New Westmont mayor plans to keep executive director position with park district
WESTMONT – Westmont’s recently elected Mayor Ron Gunter has been doubling as the head administrator for the village and the Westmont Park District, and he doesn’t have any plans to change that.
“I’m not ready to retire,” Gunter said of his position as executive director of the park district, where he has worked for 37 years. “If everything got too hectic and I felt that I was doing a disservice, then I would (retire). I’m prepared to, but I’m not ready to.”
Gunter pointed to several park district projects he hopes to see through, including a new, five-acre park in the works.

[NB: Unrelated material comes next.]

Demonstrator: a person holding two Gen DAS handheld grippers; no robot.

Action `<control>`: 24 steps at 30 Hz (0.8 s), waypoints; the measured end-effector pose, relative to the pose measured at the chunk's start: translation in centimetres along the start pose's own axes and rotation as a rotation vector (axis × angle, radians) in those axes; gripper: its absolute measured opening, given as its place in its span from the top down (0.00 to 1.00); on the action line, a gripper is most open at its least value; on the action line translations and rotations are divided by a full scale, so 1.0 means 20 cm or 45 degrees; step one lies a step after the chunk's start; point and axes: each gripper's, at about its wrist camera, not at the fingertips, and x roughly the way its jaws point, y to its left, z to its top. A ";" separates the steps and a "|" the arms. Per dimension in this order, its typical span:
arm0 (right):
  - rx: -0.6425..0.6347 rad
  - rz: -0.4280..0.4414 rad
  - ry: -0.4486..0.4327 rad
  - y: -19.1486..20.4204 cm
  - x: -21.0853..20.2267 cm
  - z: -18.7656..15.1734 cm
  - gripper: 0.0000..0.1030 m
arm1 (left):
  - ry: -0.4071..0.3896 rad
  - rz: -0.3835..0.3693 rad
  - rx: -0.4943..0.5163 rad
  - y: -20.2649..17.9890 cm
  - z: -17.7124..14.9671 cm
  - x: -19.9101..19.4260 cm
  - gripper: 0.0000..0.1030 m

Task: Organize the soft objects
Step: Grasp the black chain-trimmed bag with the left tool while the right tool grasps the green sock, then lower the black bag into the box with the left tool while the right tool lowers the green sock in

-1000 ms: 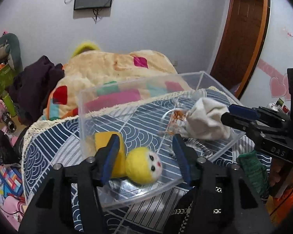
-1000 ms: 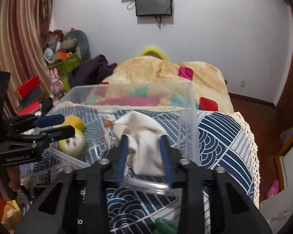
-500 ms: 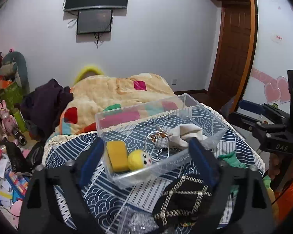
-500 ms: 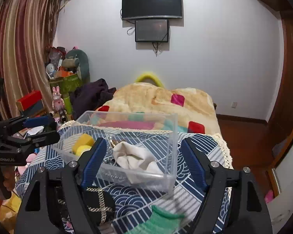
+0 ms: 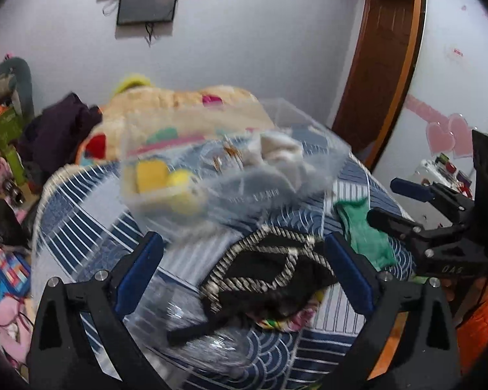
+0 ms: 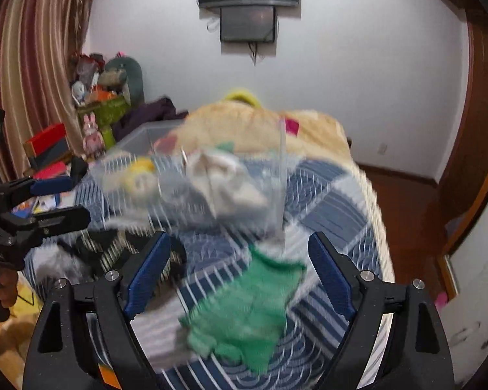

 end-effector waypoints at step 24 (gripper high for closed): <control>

“I’ve been so involved as the director, and because of that, I’ve worked with the officials and village staff, and that makes it easier for me,” Gunter said. “I’ve been part of the team in Westmont for a number of years.”
The role of mayor is considered a part-time job.
Approaching his two-month mark as mayor, Gunter said he is pleased with the role thus far.
“So far I’m very pleased,” Gunter said. “I feel very good about my first almost two months, and I’m excited about things moving forward.”
Gunter’s first big move as mayor came June 17, when he and the Westmont Village Board approved a 1.5 percent eating tax that officials say will bring in $760,000 annually to the village and alleviate an estimated $3 million loss in revenues after residents repealed home rule status in November.
The tax also will allow the village to issue $10 million in bonds to use for road repairs throughout town, officials said.
The village also has finalized plans for a TIF district in his brief tenure.
The Village Board has been working well together, Gunter said.
“We’ve built up a nice relationship even before we were on the board,” Gunter said. “I not only knew the three (trustees) coming in, but I knew the three sitting because I’m acting in the community.”
He doesn’t foresee any conflicts of interest regarding his roles with the village and the park district, adding that if there were, he would abstain from a vote or excuse himself from discussion.
“I have an elected board who would probably be the decision-maker for the park district,” Gunter said. “I would excuse myself from the discussions, and if there was an issue, I would let the deputy handle it.”
As for future plans, Gunter said the board, staff and residents need to work together and keep open lines of communication.
“It’s a team effort,” Gunter said. “We need to get everyone on the same page. I want better communication with the public, and I think we’re on track for that.”